Read through the entries below and return each line with the word "floral".

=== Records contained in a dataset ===
- - - - -

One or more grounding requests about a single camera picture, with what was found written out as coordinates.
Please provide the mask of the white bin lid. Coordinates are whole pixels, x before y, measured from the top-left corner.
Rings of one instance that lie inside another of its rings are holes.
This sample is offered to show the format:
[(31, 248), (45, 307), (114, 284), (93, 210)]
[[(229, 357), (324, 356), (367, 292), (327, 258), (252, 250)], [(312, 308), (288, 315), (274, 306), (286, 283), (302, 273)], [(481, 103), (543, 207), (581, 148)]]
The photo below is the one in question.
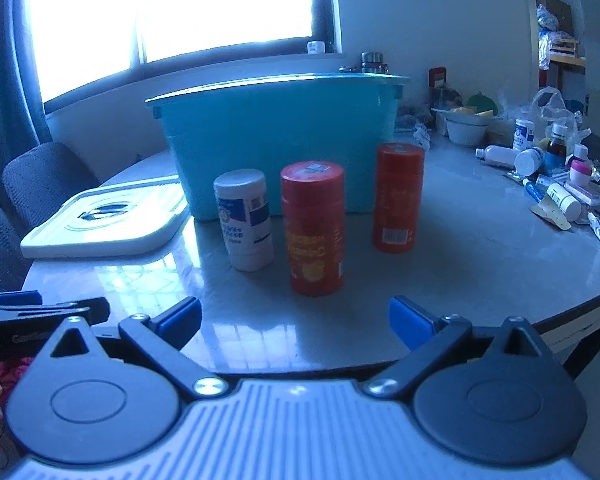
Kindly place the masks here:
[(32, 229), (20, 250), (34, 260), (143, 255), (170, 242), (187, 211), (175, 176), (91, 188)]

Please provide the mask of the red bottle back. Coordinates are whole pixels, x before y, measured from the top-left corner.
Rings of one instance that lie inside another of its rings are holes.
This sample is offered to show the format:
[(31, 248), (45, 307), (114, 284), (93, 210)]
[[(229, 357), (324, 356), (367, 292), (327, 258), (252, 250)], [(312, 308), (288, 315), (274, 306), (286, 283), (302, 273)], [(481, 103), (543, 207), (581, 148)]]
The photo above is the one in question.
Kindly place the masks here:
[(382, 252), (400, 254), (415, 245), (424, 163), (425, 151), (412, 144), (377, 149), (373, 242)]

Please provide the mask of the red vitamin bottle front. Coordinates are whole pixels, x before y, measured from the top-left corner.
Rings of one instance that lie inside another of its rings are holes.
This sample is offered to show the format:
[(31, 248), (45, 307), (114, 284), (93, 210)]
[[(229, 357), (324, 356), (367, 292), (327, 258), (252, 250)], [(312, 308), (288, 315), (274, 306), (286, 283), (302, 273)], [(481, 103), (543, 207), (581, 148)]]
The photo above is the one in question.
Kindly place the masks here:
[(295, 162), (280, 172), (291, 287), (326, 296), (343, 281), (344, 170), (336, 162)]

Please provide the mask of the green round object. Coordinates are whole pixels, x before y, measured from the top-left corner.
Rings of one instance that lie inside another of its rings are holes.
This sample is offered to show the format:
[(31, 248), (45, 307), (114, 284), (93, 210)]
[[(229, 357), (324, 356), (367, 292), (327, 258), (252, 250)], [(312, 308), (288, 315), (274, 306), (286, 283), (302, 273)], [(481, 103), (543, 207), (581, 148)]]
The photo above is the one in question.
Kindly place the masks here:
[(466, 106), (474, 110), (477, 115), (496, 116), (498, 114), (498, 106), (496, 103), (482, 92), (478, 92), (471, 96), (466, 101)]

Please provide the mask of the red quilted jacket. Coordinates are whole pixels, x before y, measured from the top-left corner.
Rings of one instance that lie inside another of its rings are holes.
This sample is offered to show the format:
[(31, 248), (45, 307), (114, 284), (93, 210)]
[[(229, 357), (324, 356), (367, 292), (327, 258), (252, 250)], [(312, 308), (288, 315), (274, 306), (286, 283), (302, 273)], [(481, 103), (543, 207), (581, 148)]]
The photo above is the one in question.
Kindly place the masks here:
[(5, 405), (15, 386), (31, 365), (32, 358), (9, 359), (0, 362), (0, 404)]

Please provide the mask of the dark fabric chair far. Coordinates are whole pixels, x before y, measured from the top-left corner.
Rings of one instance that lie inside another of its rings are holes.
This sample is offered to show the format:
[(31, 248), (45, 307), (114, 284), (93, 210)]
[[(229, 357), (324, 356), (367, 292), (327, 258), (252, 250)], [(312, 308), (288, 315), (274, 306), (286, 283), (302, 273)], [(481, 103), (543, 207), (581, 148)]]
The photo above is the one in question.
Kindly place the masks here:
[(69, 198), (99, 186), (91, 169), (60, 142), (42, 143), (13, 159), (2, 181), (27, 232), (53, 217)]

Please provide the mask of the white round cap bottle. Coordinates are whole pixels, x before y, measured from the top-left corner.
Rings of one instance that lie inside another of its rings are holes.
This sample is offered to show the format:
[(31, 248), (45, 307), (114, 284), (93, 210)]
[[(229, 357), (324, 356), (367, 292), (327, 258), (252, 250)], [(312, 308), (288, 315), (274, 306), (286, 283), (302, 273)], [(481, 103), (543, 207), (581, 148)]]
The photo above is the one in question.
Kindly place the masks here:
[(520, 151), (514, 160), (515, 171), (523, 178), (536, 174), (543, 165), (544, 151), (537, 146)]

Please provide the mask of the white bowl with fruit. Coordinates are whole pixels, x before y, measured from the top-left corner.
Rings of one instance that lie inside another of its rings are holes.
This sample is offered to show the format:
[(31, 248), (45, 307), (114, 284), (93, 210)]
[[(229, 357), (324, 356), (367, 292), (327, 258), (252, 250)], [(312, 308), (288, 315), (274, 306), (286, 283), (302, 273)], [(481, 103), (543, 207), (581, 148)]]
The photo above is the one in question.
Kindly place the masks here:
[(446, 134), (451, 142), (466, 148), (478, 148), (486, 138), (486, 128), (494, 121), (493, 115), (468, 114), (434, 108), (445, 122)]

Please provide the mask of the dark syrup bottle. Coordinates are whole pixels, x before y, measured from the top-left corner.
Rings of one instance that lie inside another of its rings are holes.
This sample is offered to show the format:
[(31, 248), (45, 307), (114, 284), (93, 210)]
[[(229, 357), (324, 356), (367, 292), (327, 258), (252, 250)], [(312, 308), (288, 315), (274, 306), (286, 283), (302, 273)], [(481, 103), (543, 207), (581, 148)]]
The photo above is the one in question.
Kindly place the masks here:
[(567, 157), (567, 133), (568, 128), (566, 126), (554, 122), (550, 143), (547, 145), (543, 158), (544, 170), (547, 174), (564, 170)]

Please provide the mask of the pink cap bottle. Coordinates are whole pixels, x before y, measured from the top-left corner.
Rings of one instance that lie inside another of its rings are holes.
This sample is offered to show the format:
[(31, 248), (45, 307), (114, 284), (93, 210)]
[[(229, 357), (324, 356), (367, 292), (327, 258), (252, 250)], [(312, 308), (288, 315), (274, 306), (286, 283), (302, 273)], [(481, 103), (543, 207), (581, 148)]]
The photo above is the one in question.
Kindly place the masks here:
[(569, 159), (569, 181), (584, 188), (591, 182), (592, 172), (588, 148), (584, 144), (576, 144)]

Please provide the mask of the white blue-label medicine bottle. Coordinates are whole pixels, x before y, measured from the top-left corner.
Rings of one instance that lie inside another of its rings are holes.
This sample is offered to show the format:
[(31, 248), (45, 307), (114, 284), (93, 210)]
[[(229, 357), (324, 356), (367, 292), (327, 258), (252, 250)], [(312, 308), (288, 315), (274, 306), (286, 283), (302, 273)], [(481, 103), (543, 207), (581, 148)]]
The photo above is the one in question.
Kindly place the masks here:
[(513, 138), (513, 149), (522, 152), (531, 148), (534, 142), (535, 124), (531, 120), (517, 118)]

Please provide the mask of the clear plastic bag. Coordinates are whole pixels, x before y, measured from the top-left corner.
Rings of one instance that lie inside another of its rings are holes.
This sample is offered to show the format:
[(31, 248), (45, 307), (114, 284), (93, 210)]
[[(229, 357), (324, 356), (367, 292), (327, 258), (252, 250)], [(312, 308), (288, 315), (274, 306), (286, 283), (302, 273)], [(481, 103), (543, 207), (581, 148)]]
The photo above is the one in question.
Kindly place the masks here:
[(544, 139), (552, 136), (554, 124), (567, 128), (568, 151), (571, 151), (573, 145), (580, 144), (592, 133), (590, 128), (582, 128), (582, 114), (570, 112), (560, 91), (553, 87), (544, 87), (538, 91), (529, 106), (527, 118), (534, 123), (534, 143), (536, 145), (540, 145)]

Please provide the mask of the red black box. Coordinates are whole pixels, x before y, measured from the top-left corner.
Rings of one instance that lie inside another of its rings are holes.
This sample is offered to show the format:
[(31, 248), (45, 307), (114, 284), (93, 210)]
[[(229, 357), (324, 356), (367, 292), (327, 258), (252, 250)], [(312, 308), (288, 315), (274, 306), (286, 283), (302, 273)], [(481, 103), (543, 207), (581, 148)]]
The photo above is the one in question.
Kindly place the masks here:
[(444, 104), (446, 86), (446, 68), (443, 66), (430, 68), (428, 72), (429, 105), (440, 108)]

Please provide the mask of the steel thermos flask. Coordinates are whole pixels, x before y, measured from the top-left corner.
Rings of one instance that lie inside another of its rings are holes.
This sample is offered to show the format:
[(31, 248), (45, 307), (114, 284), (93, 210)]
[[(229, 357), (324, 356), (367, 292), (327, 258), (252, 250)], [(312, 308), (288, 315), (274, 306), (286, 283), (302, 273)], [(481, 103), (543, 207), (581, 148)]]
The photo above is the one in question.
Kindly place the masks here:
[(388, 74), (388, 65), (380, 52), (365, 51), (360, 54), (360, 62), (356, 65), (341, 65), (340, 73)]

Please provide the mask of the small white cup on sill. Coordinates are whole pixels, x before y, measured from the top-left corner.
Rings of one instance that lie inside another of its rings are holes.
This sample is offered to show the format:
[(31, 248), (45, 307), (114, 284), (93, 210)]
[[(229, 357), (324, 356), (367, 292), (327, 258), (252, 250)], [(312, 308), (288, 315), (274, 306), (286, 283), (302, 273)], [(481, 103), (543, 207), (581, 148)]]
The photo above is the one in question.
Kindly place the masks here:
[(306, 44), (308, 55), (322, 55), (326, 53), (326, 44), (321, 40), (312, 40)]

- - - - -

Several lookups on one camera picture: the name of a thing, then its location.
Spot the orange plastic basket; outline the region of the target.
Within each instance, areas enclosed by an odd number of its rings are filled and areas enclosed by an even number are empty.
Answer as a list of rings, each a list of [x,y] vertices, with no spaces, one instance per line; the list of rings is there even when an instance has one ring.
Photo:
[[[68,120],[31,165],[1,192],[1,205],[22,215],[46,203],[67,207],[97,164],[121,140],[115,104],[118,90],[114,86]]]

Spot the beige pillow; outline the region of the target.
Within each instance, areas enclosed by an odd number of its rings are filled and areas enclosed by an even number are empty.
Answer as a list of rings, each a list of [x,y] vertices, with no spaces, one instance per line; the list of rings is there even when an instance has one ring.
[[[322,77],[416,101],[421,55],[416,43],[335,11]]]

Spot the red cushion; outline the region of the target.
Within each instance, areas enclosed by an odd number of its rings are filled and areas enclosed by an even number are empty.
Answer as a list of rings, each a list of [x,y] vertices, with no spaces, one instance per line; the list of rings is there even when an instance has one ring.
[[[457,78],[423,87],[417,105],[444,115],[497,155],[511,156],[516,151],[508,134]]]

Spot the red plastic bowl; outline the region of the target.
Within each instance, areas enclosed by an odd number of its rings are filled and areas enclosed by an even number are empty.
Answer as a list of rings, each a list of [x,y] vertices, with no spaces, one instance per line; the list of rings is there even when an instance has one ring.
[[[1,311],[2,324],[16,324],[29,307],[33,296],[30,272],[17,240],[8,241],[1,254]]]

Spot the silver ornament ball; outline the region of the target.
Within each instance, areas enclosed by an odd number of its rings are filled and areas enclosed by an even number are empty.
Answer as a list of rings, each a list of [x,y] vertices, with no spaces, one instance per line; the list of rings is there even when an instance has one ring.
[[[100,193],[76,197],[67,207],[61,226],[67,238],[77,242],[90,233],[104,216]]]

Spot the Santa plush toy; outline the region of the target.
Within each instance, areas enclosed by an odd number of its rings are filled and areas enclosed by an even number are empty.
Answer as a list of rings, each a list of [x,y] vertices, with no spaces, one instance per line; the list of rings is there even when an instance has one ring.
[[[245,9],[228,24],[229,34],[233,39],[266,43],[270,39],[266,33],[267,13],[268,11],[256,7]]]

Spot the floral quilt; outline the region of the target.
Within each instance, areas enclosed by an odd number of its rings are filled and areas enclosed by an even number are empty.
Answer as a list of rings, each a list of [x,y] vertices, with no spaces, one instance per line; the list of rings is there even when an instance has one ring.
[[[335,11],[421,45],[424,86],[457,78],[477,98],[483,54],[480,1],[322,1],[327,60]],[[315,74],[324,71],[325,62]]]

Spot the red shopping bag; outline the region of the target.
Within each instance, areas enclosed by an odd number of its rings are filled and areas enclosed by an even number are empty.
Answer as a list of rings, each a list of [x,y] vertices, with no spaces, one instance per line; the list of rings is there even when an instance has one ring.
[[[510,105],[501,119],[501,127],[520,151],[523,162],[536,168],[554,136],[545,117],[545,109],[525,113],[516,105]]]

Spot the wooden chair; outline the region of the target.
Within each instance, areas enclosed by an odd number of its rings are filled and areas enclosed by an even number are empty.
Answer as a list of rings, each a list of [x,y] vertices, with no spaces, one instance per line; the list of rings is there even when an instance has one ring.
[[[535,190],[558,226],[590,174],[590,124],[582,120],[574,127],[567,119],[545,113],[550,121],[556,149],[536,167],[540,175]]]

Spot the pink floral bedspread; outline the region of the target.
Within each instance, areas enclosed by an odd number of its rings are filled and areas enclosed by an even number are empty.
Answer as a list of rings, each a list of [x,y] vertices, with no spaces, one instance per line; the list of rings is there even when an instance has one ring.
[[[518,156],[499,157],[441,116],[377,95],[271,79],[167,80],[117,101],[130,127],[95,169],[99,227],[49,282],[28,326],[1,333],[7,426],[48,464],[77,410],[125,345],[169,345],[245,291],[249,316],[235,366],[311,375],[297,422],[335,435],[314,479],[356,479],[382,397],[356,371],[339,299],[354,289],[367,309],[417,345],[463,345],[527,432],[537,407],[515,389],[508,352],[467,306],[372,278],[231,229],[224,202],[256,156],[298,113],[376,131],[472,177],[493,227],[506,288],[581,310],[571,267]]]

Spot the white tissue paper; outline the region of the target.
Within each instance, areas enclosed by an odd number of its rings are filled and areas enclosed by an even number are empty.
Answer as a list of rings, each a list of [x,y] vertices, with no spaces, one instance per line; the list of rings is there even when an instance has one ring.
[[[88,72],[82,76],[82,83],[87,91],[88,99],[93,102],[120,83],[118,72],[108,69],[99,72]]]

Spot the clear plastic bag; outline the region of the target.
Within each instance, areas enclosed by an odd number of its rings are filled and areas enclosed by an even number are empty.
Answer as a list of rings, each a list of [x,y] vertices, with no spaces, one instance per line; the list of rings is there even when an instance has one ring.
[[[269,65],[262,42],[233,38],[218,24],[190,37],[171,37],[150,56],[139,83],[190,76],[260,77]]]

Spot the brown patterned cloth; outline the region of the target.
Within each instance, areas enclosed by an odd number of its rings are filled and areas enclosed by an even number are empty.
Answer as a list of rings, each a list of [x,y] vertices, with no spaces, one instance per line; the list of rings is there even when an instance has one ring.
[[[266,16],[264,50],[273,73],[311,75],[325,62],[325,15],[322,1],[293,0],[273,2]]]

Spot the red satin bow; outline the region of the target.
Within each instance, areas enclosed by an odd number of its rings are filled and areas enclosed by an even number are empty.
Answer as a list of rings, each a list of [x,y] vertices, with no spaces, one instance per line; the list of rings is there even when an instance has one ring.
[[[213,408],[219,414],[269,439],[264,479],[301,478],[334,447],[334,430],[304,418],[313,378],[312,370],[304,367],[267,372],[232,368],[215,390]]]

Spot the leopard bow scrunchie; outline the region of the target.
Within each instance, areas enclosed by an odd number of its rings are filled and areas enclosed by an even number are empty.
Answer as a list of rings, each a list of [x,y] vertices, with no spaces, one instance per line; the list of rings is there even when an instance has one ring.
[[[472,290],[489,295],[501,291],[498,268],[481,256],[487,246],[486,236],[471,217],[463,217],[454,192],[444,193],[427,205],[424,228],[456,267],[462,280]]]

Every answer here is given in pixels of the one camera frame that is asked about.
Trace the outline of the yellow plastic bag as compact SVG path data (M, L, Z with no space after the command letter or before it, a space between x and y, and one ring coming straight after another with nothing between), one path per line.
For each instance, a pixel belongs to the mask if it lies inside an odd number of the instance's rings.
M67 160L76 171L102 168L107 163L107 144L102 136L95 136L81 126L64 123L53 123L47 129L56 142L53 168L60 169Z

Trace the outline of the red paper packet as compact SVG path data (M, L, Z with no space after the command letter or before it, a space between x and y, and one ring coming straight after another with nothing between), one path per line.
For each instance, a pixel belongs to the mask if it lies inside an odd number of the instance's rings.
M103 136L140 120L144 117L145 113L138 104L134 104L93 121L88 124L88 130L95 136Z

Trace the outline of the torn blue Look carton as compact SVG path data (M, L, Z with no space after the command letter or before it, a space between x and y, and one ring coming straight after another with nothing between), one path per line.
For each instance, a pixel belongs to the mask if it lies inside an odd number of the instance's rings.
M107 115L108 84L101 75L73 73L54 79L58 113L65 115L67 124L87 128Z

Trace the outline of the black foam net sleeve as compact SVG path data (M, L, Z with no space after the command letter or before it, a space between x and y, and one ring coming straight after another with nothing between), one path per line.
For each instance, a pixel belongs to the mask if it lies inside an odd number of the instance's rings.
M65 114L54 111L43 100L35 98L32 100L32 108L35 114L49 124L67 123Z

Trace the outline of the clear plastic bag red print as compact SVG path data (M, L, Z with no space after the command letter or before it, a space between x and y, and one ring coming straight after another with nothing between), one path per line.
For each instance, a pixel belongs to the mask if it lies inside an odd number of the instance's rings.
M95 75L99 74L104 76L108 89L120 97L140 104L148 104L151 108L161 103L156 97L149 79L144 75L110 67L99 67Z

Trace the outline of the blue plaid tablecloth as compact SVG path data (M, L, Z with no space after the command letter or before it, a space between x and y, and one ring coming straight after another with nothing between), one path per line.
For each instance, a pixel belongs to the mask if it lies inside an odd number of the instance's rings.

- - - - -

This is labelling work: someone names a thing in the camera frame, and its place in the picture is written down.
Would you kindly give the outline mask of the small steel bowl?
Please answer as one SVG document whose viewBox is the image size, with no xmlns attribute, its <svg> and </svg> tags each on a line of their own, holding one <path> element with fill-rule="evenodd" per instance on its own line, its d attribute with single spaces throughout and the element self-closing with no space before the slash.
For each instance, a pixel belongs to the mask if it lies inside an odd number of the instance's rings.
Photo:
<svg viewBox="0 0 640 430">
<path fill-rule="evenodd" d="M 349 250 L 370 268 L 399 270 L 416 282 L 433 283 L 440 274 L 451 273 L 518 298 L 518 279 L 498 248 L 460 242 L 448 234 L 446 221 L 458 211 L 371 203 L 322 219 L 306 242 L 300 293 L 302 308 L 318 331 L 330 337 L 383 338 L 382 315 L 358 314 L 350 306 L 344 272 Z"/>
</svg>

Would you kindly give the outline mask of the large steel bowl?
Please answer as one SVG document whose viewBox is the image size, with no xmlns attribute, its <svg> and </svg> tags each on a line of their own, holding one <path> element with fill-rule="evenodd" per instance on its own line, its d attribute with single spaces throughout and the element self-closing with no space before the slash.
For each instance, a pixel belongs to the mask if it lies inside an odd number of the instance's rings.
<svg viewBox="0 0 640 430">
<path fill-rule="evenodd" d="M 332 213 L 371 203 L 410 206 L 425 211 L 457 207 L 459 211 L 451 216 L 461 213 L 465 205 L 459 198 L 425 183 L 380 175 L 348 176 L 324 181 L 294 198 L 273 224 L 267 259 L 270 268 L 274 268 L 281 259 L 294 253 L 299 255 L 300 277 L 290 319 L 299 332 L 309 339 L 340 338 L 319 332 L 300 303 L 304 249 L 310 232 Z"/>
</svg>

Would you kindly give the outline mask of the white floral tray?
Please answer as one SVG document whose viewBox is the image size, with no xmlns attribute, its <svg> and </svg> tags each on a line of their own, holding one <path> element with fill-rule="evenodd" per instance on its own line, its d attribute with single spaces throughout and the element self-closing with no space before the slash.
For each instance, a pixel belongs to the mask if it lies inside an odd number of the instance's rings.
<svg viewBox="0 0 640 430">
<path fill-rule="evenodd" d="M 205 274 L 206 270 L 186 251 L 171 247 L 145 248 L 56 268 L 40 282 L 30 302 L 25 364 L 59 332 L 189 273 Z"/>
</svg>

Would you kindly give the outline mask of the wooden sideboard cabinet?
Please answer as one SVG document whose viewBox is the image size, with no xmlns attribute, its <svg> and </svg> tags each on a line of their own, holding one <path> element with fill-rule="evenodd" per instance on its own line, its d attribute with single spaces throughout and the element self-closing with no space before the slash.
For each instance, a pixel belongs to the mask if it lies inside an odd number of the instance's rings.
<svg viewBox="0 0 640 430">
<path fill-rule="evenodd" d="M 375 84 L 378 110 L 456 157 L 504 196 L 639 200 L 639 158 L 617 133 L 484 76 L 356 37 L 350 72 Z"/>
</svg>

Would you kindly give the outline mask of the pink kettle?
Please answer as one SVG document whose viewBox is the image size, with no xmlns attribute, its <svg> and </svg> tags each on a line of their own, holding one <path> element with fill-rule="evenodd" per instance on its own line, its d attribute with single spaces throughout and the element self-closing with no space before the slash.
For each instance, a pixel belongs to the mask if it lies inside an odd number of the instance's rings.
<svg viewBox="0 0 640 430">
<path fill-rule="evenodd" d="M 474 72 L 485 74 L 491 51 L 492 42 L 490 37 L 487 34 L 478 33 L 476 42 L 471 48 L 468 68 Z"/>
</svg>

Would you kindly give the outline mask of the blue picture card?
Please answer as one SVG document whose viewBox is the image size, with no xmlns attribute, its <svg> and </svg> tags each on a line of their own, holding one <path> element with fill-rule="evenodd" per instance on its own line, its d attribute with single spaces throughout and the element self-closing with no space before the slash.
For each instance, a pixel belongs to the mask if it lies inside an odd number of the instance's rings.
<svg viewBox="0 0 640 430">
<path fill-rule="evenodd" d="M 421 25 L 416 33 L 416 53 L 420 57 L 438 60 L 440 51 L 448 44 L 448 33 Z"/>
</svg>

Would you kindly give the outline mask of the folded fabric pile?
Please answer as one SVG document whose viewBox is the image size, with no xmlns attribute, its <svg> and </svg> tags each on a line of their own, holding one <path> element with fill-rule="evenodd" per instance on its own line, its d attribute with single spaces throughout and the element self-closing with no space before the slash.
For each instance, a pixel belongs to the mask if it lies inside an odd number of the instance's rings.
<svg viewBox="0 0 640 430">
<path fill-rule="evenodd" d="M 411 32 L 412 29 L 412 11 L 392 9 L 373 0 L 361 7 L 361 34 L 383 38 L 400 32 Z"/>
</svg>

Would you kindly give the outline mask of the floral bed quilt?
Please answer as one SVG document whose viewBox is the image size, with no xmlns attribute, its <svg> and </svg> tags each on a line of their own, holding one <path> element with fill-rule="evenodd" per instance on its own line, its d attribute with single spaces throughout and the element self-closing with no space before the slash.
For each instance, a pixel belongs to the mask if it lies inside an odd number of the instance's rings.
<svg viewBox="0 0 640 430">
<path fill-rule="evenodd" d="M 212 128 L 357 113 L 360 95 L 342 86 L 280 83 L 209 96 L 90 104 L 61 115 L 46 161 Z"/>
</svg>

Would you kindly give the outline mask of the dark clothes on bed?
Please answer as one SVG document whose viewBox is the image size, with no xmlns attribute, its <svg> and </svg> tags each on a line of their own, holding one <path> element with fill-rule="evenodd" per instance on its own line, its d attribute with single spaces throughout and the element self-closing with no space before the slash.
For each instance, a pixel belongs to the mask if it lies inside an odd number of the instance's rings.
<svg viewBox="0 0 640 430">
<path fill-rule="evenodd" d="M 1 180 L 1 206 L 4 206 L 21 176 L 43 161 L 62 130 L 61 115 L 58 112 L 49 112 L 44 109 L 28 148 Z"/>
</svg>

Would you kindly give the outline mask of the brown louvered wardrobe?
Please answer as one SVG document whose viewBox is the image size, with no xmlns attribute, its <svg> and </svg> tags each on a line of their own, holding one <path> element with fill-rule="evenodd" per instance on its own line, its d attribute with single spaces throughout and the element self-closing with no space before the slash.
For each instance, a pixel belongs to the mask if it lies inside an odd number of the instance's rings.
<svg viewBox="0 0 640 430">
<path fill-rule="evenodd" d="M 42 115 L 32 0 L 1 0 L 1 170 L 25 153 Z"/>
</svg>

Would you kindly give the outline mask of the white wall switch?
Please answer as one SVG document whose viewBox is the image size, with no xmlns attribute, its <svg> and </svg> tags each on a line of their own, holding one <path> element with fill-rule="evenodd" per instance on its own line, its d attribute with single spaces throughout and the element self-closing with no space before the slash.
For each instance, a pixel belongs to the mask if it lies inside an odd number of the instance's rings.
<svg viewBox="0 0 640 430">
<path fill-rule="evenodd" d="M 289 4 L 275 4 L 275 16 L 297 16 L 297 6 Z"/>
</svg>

- - - - -

=== COMPLETED EXERCISE ===
Spot the floral quilt; outline the region of the target.
Spot the pink floral bedspread; outline the region of the target.
Would you kindly give the outline mask of the white floral tray?
Would you kindly give the outline mask of the floral bed quilt?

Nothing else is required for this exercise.